A hearty amount of vinegar greats you with its strong tang on first smell of this sauce. Mixing in with it is a bright and fresh tomato aroma with a fair amount of sugar, giving it a ketchup-like character. There's an onion-y depth to the the otherwise straightforward sauce, and just a faint hint of pepper and heat.

Thickness & Texture

This rusty red sauce has a super smooth consistency with a glossy sheen. It's semi-transparent, which makes it easy to see the tons of tiny specs of red pepper and more disparate pieces of black pepper as well. It has a medium-thin thickness and flows in a quick, smooth, and syrupy pour from a suspended spoon, leaving only a very thin coating of sauce left clinging in the end.

Out of the Jar

First taste of the sauce is all sugar, a quality that persists from beginning to end. It takes a few seconds, but a tomato flavor joins the party and, just like with the aroma, gives the sauce and ketchup-y profile. A wave of vinegar comes out next and nudges the sauce more into "barbecue" territory. Mild spices like onion and pepper add a tad more character, but the sauce remains clearly defined by its simplicity between sugar, tomato, and vinegar. In the end there's a mellow heat that's just enough to tingle the tongue and create and sweet and spicy aftertaste.

No Naked Meat

Slathered & Cooked

The sauce coated in a very thin and pale layer that only gained substantialness after a few additional brushings over indirect heat. Once moved to direct heat, the sauce quickly burnt, leaving a large swath of char on the chicken leg.
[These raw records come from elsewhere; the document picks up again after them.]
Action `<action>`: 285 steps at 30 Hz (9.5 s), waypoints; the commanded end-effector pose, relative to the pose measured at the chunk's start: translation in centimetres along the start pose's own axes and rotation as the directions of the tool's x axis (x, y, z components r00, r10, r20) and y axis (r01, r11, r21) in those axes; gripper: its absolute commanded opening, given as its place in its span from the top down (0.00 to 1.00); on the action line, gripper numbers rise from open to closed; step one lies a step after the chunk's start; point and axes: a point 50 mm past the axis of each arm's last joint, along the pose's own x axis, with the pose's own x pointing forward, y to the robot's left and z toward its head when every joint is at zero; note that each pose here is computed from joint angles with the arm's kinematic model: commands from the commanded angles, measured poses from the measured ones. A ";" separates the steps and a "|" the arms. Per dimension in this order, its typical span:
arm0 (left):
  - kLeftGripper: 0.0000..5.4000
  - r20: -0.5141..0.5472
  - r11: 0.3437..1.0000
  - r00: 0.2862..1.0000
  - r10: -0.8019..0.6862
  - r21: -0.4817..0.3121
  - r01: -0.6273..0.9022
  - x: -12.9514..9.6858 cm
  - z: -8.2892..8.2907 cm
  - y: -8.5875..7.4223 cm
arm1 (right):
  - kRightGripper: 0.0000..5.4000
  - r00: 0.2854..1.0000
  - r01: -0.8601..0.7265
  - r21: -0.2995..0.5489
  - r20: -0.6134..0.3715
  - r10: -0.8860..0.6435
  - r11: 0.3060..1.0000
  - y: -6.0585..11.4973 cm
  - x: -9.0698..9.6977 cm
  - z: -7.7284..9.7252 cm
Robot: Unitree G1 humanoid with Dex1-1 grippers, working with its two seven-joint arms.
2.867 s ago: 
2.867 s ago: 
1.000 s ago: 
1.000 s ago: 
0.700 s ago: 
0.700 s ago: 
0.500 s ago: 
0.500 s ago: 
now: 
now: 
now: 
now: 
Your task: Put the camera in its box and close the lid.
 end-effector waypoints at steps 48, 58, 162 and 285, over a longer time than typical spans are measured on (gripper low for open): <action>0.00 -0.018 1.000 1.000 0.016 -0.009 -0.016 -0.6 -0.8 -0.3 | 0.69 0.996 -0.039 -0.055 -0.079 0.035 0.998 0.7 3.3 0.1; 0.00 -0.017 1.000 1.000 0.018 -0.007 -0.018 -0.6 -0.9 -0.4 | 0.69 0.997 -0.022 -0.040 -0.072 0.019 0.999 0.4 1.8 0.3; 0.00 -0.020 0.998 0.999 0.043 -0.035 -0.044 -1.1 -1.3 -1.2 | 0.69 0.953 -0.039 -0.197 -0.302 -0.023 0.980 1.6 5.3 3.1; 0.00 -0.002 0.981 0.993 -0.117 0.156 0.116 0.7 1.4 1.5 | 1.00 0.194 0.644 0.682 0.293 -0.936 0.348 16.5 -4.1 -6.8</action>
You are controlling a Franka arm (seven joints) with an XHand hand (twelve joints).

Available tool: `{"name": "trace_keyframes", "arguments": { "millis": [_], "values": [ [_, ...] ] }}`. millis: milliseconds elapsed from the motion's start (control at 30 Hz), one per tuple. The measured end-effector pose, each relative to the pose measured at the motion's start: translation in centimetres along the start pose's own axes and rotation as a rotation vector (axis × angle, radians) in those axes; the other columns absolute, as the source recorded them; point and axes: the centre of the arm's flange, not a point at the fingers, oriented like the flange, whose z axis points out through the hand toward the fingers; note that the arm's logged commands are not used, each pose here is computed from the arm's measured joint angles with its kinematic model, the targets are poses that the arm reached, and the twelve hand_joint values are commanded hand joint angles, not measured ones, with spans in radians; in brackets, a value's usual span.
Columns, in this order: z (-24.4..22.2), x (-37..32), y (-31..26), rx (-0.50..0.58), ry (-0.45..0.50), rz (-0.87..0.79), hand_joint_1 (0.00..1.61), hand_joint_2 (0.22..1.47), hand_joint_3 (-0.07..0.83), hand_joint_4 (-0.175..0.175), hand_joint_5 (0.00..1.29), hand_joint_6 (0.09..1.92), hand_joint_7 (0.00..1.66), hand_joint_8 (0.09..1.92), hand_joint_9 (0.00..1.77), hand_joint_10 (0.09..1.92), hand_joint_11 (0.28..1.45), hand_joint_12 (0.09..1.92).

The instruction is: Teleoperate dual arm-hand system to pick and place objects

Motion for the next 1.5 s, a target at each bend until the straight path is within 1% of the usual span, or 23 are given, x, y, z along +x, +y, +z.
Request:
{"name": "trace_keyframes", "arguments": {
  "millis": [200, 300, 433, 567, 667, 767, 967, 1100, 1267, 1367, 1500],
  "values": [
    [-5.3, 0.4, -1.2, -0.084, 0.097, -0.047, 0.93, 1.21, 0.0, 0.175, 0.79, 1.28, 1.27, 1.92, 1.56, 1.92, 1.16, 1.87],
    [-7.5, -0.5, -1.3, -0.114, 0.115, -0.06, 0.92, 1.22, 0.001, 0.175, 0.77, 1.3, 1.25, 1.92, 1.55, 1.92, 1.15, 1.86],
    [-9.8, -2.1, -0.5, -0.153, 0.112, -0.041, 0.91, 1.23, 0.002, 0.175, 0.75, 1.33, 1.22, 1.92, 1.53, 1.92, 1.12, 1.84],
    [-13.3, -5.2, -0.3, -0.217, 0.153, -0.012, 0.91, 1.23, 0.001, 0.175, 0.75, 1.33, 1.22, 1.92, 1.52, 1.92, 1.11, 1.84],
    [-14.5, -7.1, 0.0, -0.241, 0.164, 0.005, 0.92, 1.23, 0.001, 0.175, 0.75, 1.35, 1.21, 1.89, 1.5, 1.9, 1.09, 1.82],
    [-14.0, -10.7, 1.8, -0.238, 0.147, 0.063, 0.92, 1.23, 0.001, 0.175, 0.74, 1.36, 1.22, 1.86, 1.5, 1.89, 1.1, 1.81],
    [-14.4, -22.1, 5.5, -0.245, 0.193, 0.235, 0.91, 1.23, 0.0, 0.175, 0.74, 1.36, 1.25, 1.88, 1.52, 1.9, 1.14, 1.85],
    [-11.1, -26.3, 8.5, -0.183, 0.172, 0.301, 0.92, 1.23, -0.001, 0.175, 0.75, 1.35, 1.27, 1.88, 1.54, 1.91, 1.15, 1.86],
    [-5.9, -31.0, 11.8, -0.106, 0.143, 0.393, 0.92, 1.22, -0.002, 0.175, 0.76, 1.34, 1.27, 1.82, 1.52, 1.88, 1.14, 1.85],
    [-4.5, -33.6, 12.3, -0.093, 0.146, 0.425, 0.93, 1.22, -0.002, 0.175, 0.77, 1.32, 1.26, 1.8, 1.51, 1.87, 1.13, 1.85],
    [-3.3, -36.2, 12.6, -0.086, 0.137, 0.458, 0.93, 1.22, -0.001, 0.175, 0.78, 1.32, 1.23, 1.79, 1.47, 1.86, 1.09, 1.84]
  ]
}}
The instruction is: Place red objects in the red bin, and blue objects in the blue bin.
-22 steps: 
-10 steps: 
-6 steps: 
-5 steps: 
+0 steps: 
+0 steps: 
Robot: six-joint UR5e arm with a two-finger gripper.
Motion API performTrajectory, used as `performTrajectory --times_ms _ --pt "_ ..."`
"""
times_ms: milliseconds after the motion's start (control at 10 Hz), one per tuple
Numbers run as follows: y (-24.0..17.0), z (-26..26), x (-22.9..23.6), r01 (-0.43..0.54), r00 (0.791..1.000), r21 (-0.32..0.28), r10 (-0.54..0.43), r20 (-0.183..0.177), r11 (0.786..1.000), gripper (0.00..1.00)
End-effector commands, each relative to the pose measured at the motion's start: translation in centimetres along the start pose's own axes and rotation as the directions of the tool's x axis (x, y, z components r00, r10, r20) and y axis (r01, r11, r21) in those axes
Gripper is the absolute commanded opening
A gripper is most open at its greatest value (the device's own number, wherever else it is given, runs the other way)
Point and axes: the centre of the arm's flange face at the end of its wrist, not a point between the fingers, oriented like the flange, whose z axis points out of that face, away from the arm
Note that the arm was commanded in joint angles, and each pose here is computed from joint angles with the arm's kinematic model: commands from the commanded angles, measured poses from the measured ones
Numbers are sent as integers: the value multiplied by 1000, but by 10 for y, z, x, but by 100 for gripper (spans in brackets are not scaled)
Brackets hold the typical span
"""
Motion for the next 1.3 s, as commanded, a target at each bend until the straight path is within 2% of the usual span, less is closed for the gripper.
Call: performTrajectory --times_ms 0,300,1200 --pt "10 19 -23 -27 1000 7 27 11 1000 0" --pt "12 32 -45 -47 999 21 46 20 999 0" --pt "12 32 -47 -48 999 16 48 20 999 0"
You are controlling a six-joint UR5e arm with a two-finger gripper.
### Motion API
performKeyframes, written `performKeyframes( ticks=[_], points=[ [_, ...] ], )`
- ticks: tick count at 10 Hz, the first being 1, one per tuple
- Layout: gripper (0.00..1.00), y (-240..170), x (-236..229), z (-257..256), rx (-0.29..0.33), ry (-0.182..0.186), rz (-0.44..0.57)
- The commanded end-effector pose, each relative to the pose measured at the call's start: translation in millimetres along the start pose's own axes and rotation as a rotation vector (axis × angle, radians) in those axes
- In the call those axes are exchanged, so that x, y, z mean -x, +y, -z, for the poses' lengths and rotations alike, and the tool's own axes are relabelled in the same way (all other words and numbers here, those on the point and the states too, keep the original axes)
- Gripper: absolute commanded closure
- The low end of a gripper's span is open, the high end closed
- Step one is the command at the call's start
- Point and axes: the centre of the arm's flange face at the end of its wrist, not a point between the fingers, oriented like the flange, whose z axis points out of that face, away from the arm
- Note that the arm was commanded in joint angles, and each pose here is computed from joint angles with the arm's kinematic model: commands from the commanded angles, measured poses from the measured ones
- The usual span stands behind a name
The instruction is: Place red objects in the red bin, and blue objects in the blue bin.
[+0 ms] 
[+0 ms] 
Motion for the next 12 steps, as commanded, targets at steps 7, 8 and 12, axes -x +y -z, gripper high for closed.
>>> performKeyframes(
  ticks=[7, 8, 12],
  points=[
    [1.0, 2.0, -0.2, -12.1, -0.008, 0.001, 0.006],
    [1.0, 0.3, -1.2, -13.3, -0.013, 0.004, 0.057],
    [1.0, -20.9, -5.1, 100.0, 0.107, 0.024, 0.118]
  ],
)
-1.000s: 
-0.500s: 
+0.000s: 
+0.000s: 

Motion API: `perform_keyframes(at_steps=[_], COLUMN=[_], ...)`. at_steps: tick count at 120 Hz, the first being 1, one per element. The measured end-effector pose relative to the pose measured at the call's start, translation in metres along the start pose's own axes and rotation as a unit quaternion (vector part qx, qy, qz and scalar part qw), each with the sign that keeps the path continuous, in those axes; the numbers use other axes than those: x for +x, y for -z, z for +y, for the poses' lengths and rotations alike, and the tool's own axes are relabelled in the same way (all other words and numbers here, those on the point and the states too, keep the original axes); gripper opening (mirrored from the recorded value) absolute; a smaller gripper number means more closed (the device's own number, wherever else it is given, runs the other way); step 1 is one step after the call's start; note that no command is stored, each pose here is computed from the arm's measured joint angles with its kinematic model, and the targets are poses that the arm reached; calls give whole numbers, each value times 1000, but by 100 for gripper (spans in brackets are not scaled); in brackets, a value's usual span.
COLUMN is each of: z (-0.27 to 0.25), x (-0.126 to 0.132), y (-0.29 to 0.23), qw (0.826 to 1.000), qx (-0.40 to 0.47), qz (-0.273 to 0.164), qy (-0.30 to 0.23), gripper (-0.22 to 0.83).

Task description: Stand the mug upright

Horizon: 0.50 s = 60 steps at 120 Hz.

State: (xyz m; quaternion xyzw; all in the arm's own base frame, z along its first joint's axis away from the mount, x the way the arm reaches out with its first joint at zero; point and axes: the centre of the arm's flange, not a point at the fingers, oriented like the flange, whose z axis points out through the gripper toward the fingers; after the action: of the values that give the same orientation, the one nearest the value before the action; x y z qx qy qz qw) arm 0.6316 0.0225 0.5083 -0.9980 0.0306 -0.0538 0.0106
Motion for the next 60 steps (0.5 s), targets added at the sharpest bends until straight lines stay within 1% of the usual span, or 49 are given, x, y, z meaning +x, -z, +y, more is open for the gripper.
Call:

Luckily it didn't taste burnt, but it also didn't taste too much like anything. The sauce was mainly sweet and tangy, but any nuances of spice and heat were lost after cooking.

Put to Use

Although a somewhat random choice, I did notice No Naked Meat was thicker than the predominantly thin vinegar sauces that line the shelves at the grocery store, and that made it better suited for my established testing guidelines. North Carolina isn't known for their tomato-based barbecue sauces though, and No Naked Meat is a kind of a demonstration why. While there was nothing particularly wrong with the sauce despite some charring on the grill, there was nothing very exciting either. The minimal ingredients gave it a clean, uncomplicated flavor. That could certainly be a draw for some, but it made for a rather ho-hum chicken leg in my opinion. The flavor out of the jar was definitely better, where the spices added both complexity with oniony notes and heat, so I would use this sauce preferably as a condiment or a finishing sauce for wings or even veggies.